Hartley, at Columbia, argued in an email to me that rental costs are such a huge part of low-income budgets that policies increasing the EITC or child tax credit could have the same problem: They’d boost demand for housing as well. He also noted that Booker’s and Harris’s bills distribute the rental credit on a yearly basis. If people see it as part of their tax return, that might disincline recipients to use it to find and pay for a higher-rent apartment.
He also notes that the most recent empirical study on the effect of rent subsidies in the US on rental prices — by economists Michael Eriksen and Amanda Ross — found small effects even in supply-constrained markets, though as Brookings Institution economist Jenny Schuetz added on Twitter, we’ve never had subsidies on the scale of the Booker or Harris proposals before.
These bills are meant to do more than reduce poverty
This analysis does not tell you everything you need to know to evaluate these proposals. These plans have goals other than poverty reduction.
Harris’s LIFT Act and Brown and Khanna’s GAIN Act, for instance, are meant to make work more lucrative for low- and middle-income families who aren’t necessarily poor. The Bennet-Brown child benefit is meant to go to even upper-middle-class families and defray child care expenses. The rental assistance bills are, first and foremost, housing policy.
There are also other bills that will likely have an impact on poverty that the Columbia team has not yet modeled. Primary among these are a job guarantee proposal from Bernie Sanders and an actual bill from Cory Booker (backed by New York Sen. Kirsten Gillibrand), and Elizabeth Warren’s housing bill, which targets affordable housing construction rather than sending money directly to renters. The candidates are also likely to run on big spending plans that focus their benefits on the middle class and probably won’t make a big dent in poverty, like free college or paid family leave. Medicare-for-all would likely reduce poverty somewhat, but that depends a lot on how it’s financed, and in particular on whether poor people now getting Medicaid have to pay new taxes.

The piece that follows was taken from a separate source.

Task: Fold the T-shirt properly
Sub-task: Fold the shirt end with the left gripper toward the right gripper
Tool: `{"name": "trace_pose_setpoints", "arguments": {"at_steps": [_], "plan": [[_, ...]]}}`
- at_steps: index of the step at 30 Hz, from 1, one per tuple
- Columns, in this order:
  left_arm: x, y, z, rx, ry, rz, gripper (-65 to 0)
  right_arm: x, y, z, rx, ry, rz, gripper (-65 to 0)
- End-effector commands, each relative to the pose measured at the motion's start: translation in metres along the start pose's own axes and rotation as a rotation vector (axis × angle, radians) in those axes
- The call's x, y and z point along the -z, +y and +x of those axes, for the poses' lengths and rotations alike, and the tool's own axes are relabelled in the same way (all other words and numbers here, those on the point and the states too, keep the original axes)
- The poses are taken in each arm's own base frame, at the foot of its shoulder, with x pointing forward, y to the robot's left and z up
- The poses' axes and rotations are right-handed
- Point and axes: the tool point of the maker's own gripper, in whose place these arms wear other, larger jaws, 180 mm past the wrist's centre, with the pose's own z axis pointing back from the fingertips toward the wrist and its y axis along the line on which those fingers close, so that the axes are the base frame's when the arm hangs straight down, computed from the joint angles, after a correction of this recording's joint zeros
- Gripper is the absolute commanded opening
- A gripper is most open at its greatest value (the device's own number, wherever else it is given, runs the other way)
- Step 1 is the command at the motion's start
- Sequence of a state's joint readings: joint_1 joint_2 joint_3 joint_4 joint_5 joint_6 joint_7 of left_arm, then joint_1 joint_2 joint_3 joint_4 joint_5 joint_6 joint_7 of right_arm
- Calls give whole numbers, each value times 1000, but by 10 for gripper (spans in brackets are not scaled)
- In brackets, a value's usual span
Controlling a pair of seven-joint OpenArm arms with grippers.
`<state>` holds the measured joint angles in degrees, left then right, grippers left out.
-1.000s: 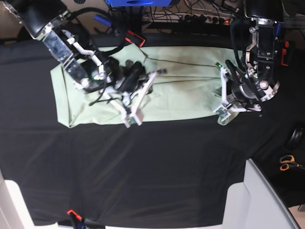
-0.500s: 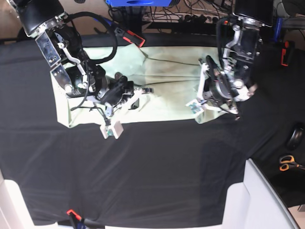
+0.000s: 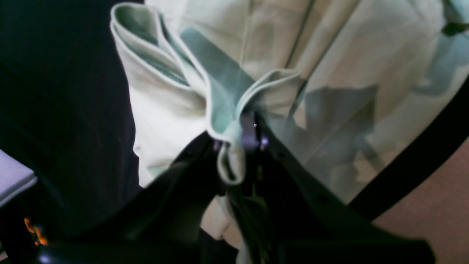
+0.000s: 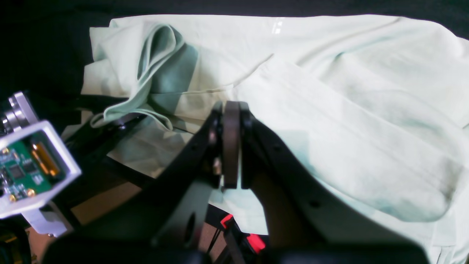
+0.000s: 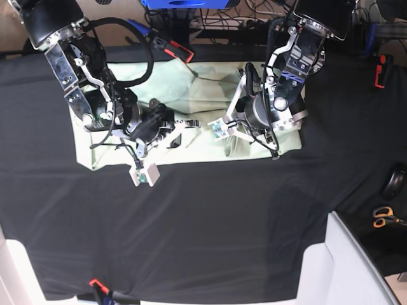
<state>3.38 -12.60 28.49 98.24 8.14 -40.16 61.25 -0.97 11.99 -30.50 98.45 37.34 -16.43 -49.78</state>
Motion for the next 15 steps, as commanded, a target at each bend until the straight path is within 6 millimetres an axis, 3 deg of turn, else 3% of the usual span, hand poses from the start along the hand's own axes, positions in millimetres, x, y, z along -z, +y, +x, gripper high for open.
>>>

It’s also important to keep in mind that many candidates have endorsed each other’s proposals. Gillibrand, Warren, Sen. Jeff Merkley (D-OR), and Kamala Harris have endorsed Booker’s job guarantee bill; Gillibrand and Merkley have endorsed Harris’s Rent Relief Act; Gillibrand, Warren, Booker, Harris, and Sen. Amy Klobuchar (D-MN) have all endorsed the Bennet-Brown child benefit bill. These aren’t either/or propositions; it is possible to enact multiple of these plans. Indeed, Harris and Sherrod Brown have each sponsored two.
That means the 2020 primaries could see a virtuous cycle as candidates compete to see who can put together the more effective anti-poverty platform, with the most resources going to the deeply poor. The competition is already off to a good start.